Tubular reinforcing dowel system and method

Abstract

A tubular reinforcing dowel system includes a plurality of fiber composite hollow, tubular dowel tubes comprising a first material and each including a longitudinally-extending bore. The dowel tube bores are filled with a second material, such as hydraulic cement, to form dowel members. The dowel members are mounted on a basket assembly which includes a pair of horizontal runners and multiple, longitudinally-aligned pairs of stands mounted on the runners. Each stand is connected to a respective dowel member end. A reinforcing method includes the steps of mounting multiple reinforcing dowel members on a basket assembly, placing the basket assembly on a crushed rock base of a roadway and pouring a cement slab on top of the base and encasing the dowel members underneath a transverse construction joint.

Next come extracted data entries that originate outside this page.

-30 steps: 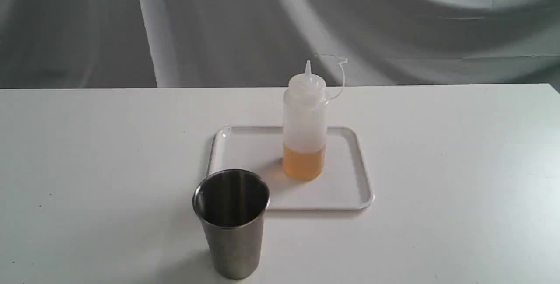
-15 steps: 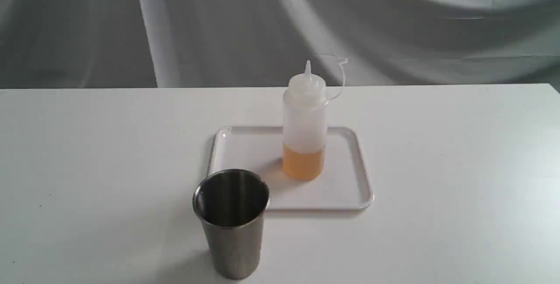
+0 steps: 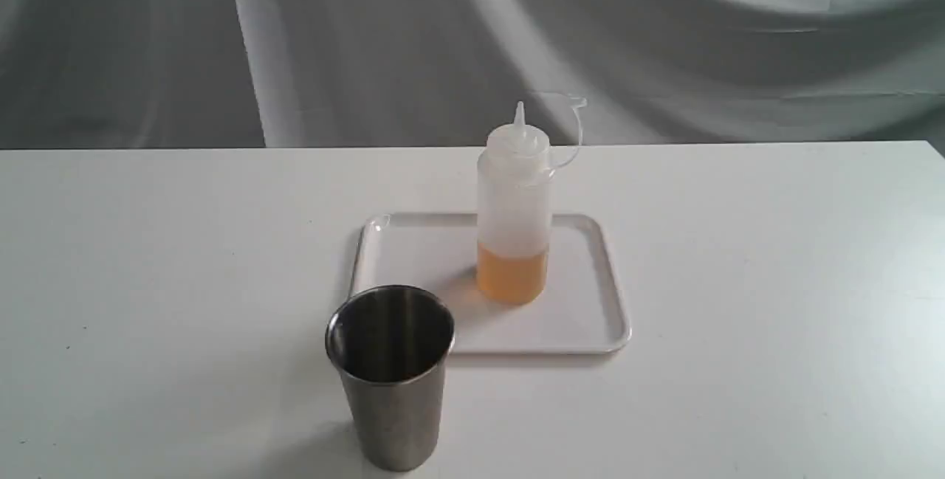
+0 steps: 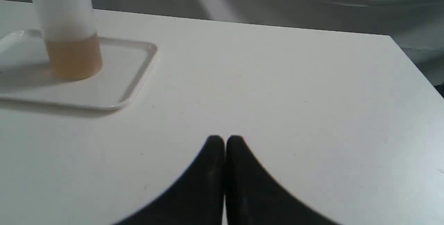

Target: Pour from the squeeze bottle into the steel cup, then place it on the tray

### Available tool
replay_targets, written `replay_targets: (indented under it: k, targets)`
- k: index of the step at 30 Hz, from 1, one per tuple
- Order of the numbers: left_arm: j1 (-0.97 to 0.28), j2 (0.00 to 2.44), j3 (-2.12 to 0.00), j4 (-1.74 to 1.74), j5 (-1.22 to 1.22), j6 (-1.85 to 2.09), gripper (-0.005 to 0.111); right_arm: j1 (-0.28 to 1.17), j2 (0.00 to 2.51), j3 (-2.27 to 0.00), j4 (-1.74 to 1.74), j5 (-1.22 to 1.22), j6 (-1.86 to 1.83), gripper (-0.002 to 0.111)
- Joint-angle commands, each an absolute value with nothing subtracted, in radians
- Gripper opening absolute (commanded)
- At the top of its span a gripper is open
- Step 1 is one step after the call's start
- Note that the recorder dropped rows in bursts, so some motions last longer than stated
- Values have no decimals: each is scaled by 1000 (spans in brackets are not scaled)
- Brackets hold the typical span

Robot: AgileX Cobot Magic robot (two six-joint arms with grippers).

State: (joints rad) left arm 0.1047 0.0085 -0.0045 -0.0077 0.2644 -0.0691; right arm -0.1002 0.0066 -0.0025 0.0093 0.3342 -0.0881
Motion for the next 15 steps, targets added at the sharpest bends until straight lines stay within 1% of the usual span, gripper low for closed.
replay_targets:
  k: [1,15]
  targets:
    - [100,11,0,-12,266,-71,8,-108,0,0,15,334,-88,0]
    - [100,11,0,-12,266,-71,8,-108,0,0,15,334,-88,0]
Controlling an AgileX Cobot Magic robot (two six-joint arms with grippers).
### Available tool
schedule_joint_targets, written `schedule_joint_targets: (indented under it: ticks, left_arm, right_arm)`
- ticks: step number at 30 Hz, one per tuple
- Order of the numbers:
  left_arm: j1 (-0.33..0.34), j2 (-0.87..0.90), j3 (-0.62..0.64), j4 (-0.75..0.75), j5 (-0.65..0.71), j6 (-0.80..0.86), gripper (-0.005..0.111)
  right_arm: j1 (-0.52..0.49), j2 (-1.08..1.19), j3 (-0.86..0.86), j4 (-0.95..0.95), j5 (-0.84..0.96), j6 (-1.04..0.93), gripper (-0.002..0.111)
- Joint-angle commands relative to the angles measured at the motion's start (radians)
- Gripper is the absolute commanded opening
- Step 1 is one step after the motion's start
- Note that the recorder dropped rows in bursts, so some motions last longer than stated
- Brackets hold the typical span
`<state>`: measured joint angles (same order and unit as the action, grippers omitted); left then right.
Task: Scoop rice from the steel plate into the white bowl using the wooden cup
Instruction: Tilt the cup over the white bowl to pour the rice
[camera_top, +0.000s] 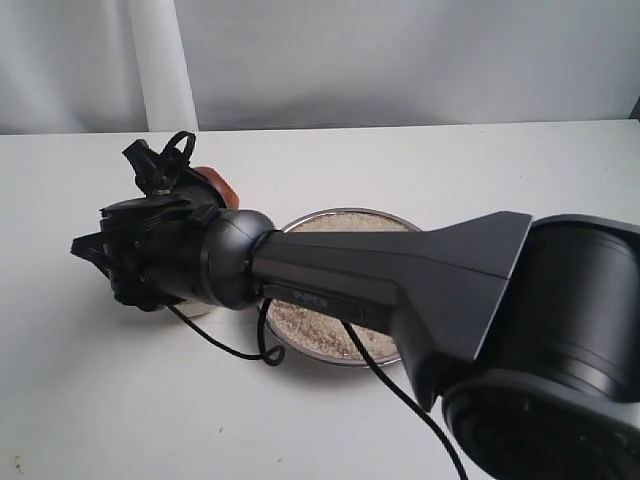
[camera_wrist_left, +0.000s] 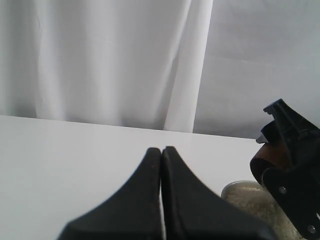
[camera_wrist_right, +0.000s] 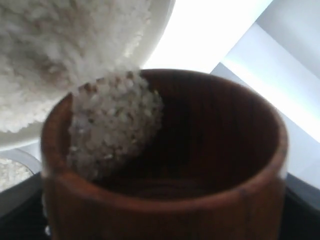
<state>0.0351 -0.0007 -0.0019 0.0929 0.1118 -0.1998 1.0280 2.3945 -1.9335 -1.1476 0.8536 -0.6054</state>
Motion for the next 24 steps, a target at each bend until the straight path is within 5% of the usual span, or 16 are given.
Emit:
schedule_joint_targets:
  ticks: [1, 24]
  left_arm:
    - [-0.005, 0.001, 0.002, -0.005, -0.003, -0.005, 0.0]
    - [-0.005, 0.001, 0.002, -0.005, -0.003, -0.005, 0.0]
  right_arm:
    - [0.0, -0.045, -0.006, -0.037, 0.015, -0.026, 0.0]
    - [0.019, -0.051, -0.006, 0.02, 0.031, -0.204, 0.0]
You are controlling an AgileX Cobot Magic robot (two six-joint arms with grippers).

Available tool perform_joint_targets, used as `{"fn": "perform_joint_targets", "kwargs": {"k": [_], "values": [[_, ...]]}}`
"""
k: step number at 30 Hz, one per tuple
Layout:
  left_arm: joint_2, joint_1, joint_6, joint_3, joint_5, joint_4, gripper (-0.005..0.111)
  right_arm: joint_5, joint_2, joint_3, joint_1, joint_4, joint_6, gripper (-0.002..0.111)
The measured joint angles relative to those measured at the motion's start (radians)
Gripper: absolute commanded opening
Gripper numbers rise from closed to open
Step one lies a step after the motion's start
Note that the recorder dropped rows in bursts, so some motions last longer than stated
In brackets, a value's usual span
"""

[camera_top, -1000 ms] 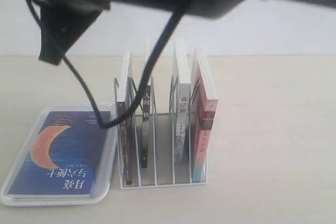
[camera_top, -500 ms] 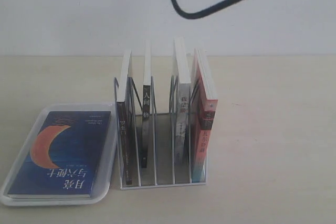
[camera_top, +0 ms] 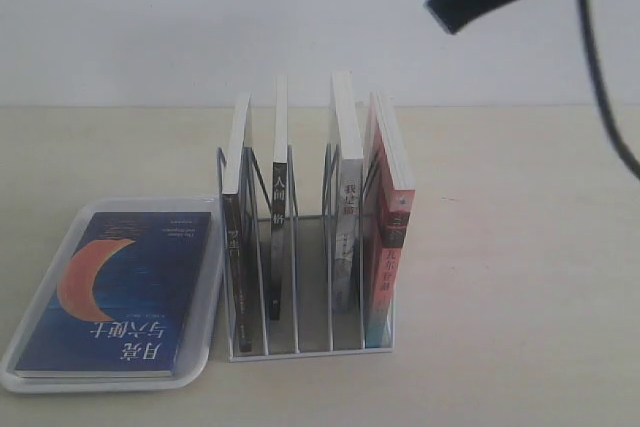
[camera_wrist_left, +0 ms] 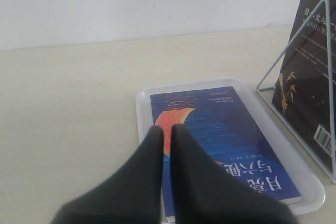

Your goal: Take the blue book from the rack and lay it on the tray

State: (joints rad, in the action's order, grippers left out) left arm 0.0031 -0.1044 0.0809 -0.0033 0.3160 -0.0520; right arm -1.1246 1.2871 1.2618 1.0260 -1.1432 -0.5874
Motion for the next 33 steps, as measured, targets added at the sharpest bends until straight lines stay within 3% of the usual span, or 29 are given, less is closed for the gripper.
{"fn": "perform_joint_targets", "kwargs": {"k": [3, 7, 13, 16, 24, 30, 33], "values": [[0.000, 0.000, 0.000, 0.000, 0.000, 0.000, 0.005, 0.070, -0.087, -0.128, -0.032, -0.018, -0.090, 0.000], [0.000, 0.000, 0.000, 0.000, 0.000, 0.000, 0.005, 0.233, -0.182, -0.267, -0.159, -0.022, -0.206, 0.000], [0.000, 0.000, 0.000, 0.000, 0.000, 0.000, 0.005, 0.476, -0.217, -0.321, -0.385, 0.065, -0.252, 0.000], [0.000, 0.000, 0.000, 0.000, 0.000, 0.000, 0.005, 0.545, -0.217, -0.322, -0.448, 0.144, -0.238, 0.000], [0.000, 0.000, 0.000, 0.000, 0.000, 0.000, 0.005, 0.652, -0.217, -0.324, -0.479, 0.374, 0.030, 0.000], [0.000, 0.000, 0.000, 0.000, 0.000, 0.000, 0.005, 0.659, -0.217, -0.324, -0.487, 0.462, 0.090, 0.000], [0.000, 0.000, 0.000, 0.000, 0.000, 0.000, 0.005, 0.675, -0.217, -0.324, -0.582, 0.546, 0.091, 0.000]]}}
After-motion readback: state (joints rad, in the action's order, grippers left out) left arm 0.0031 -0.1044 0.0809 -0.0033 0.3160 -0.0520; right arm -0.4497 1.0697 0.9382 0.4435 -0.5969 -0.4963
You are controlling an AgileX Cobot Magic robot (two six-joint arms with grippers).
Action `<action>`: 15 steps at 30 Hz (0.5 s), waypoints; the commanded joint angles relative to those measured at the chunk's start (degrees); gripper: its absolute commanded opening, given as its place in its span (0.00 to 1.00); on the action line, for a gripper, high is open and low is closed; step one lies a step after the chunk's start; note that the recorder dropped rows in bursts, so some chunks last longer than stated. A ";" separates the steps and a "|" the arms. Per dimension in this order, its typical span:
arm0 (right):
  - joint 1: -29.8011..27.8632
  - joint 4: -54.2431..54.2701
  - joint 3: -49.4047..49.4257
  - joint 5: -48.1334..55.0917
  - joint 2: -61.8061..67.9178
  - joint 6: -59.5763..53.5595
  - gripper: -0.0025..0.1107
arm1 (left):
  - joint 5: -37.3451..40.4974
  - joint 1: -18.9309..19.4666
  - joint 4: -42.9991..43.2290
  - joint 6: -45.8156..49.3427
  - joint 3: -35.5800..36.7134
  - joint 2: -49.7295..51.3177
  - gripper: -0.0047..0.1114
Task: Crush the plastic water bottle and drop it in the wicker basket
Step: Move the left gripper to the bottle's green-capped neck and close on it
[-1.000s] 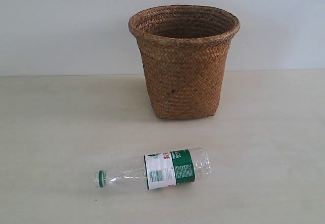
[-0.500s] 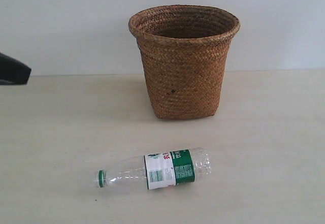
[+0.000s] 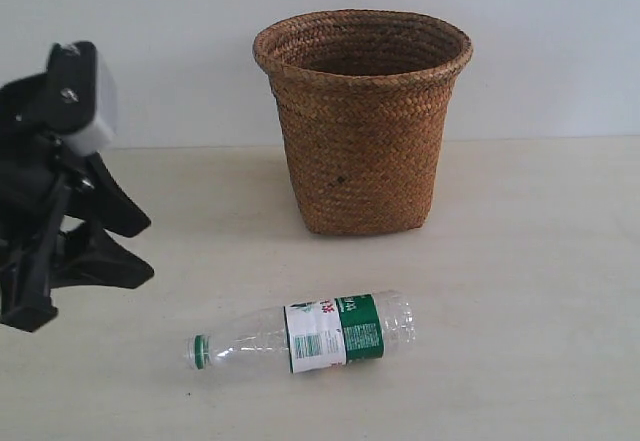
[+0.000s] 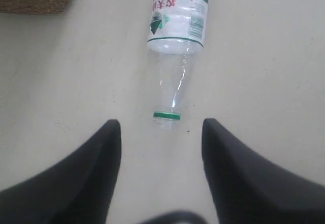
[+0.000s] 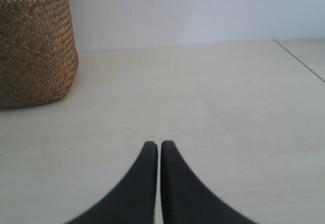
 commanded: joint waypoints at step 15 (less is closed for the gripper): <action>-0.30 -0.15 -0.05 -0.29 -0.03 -0.17 0.02 | -13.08 -4.55 2.98 1.47 1.13 18.93 0.60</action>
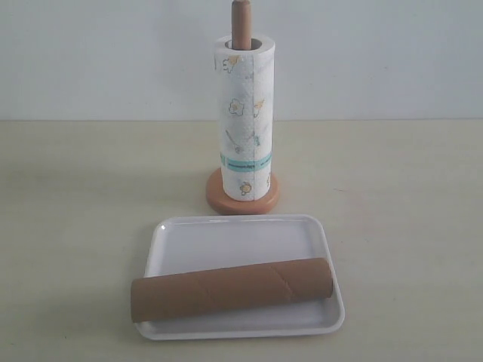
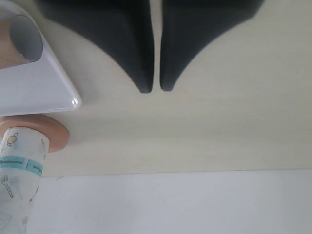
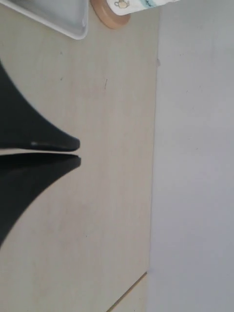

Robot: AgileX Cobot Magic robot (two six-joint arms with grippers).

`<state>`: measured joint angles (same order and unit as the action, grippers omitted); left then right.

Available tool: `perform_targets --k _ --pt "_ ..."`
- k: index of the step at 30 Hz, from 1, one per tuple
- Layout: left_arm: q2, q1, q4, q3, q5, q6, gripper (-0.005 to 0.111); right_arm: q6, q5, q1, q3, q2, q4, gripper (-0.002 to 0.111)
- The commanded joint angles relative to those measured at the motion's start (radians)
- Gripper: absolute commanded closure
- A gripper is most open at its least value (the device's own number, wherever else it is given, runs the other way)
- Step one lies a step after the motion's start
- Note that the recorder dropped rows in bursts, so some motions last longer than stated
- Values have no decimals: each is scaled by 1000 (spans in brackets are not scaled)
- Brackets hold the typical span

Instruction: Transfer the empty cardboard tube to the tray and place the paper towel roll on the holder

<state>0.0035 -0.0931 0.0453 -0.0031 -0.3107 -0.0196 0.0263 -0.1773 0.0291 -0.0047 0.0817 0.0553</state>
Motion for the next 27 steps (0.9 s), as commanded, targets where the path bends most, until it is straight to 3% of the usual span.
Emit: perform_targets --k 1,12,27 --pt "-4 3 -1 3 1 11 103 25 13 -8 5 -31 -5 107" --pt "-4 3 -1 3 1 11 103 16 -144 -8 5 -82 -5 107" --pt "-4 3 -1 3 1 11 103 -26 -147 -8 5 -82 -8 107"
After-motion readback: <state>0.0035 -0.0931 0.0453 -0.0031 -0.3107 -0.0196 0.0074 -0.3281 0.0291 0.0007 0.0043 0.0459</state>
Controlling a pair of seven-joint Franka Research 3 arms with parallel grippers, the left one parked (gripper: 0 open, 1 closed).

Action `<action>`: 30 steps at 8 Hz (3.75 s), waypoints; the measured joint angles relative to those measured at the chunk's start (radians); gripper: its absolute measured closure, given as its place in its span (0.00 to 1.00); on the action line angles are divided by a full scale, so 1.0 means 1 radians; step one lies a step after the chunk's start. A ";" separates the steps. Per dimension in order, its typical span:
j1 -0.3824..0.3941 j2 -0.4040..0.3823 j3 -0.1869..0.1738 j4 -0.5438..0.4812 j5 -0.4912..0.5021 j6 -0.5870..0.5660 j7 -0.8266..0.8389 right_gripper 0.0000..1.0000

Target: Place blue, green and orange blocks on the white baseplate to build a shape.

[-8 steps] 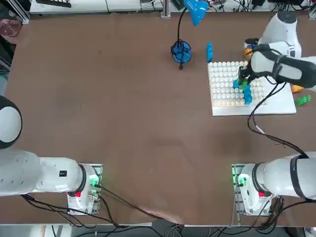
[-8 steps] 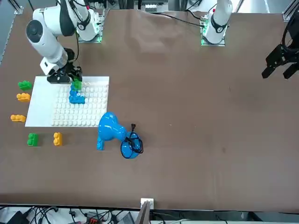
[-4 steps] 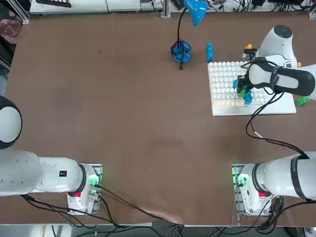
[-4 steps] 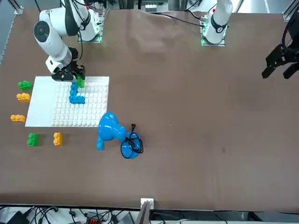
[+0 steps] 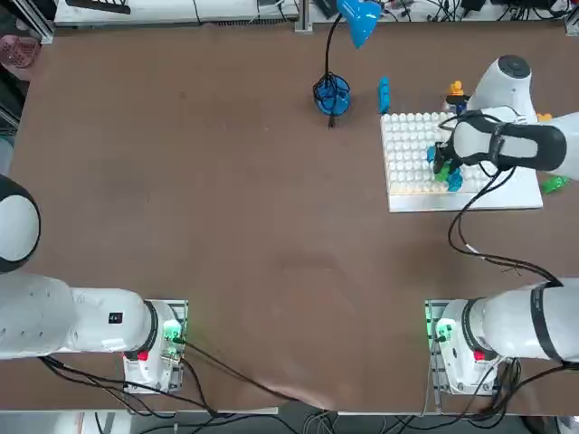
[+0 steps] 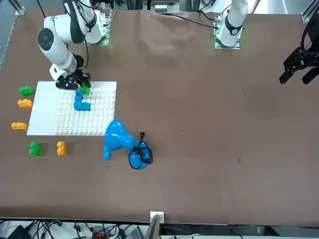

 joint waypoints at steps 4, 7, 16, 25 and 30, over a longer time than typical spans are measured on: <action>0.000 0.052 0.000 0.004 -0.002 0.045 -0.007 0.63; -0.005 0.073 -0.002 0.018 -0.014 0.053 -0.024 0.63; -0.024 0.130 -0.005 0.070 -0.045 0.049 -0.026 0.63; -0.003 0.147 0.003 0.080 -0.045 0.048 -0.025 0.63; -0.004 0.195 -0.001 0.081 -0.047 0.085 -0.026 0.63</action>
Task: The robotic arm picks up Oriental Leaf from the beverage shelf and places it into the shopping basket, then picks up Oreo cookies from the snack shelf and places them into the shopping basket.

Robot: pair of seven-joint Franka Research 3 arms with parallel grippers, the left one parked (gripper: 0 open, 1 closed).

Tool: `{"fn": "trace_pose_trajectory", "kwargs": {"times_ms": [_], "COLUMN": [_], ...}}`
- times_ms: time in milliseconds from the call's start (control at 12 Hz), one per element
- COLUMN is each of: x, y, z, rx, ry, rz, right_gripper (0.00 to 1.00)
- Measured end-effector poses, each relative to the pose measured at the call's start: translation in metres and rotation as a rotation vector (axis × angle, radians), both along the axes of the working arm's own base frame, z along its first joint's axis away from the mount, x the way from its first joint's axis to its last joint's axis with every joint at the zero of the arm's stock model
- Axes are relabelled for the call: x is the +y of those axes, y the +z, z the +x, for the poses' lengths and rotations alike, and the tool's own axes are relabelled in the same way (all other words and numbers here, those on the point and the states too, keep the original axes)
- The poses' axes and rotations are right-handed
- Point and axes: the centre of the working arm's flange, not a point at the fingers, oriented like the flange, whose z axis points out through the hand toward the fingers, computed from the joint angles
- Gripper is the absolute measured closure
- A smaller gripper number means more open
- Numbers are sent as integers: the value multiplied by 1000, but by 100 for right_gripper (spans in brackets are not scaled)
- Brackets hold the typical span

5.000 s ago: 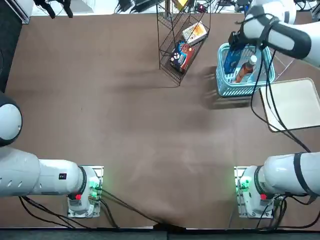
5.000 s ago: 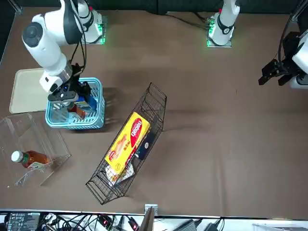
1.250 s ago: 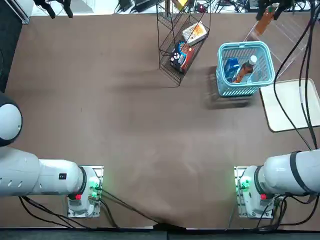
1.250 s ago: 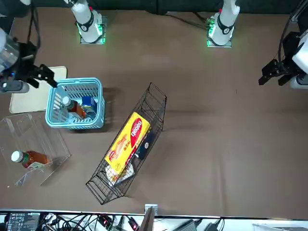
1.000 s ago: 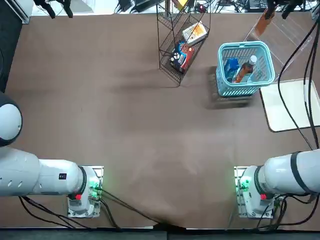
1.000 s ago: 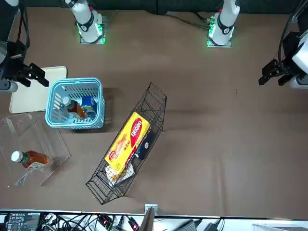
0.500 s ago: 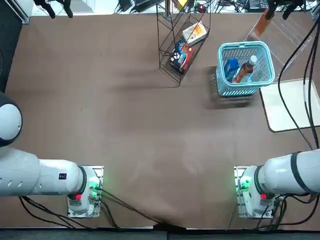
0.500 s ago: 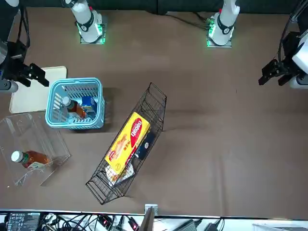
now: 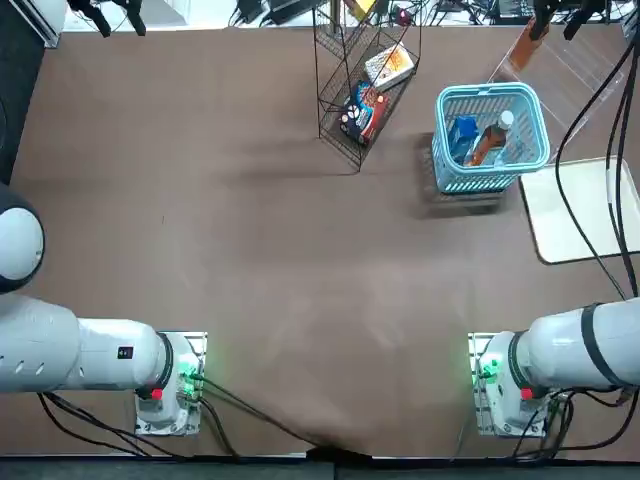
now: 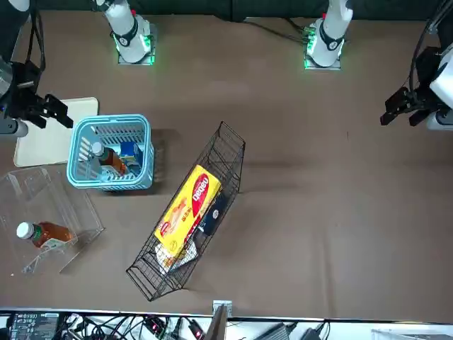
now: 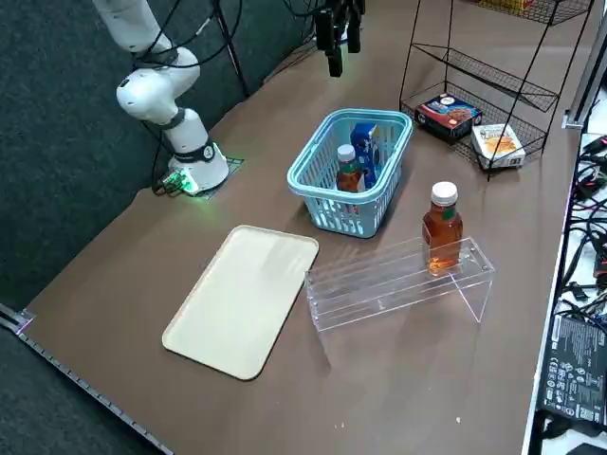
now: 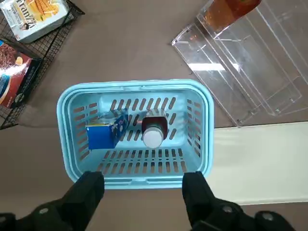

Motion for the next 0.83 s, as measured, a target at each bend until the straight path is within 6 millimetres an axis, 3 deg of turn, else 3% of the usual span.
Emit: {"fn": "trace_pose_trajectory", "kwargs": {"times_ms": [833], "x": [2], "y": [-1], "z": [1], "rx": [1], "ry": [6], "rz": [-11], "right_gripper": [0]}}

Inventors:	Pauls; Dennis A. (Wichita, KS); Whiteman; John Thomas (El Dorado, KS)
Assignee:	Concrete Systems, Inc. (Augusta, KS)
Appl. No.:	175299
Filed:	October 20, 1998

Current U.S. Class: 404/64; 52/309.17; 404/59; 404/62; 404/65

Intern'l Class: E01C 011/14

Field of Search: 52/309.15,309.17,393,396.02,720.1,721.4 404/62,67,63,64,59,58

References Cited U.S. Patent Documents

1279431	Sep., 1918	Poulston.
2162467	Jun., 1939	Brickman et al.	404/59.
2319050	May., 1943	Fischer et al.
2370153	Feb., 1945	Fischer.
2829572	Apr., 1958	Vanek.
3059553	Oct., 1962	Woolley.
3329072	Jul., 1967	Rice.
3397626	Aug., 1968	Kornick et al.
3702093	Nov., 1972	Van De Loock et al.	94/8.
3769127	Oct., 1973	Goldsworthy	156/173.
3925090	Dec., 1975	Head	106/87.
4578916	Apr., 1986	Witschi	52/396.
5613334	Mar., 1997	Petrina	52/223.

Primary Examiner: Lillis; Eileen D.
Assistant Examiner: Addie; Raymond W
Attorney, Agent or Firm: Shughart Thomson & Kilroy P.C.

Claims

What is claimed and desired to be secured by Letters Patent is as follows:

1. A tubular reinforcing dowel system, which comprises:

a) a tubular dowel with opposite first and second ends and a dowel bore extending between and open at said ends;

b) a dowel core located within said dowel member bore and extending generally between said dowel members ends;

c) said dowel member comprising a longitudinally-extending, continuous, filament-reinforced plastic pultruded first material with first characteristics; and

d) said dowel core comprising a cementitious second material with second characteristics.

2. The reinforcing dowel system according to claim 1, wherein said dowel member and said bore have circular cross-sections.

3. The reinforcing dowel system according to claim 1, wherein said dowel member and said bore thereof have round cross-sectional configurations.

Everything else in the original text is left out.